■ REQUIREMENT: Without the images, write out the whole listing exactly.

------------------------------------------------

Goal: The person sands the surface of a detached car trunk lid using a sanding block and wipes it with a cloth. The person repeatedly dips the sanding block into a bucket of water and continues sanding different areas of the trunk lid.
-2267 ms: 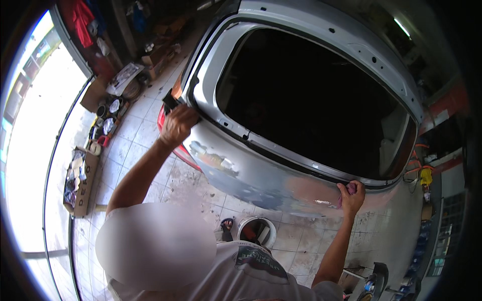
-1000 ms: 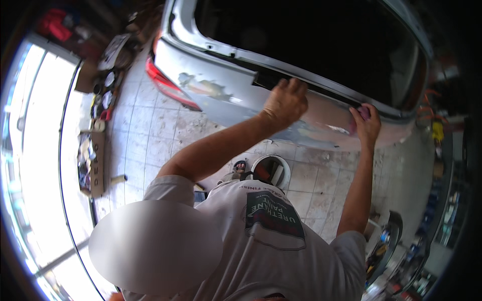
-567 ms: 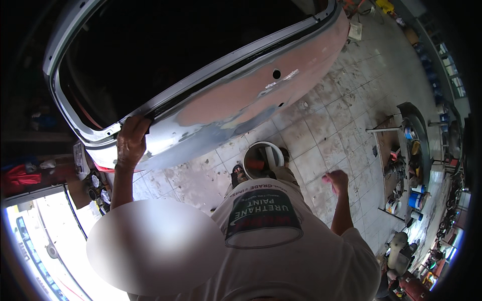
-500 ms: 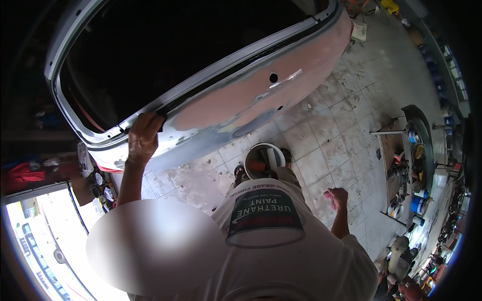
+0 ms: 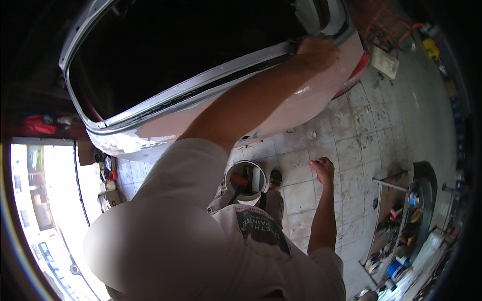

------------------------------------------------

■ WRITTEN RESPONSE:
Goal: The person sands the surface of a detached car trunk lid using a sanding block and wipes it with a cloth. The person repeatedly dips the sanding block into a bucket of water and continues sanding different areas of the trunk lid.
-2267 ms: 
-1000 ms: 
-567 ms: 
-500 ms: 
+0 ms: 

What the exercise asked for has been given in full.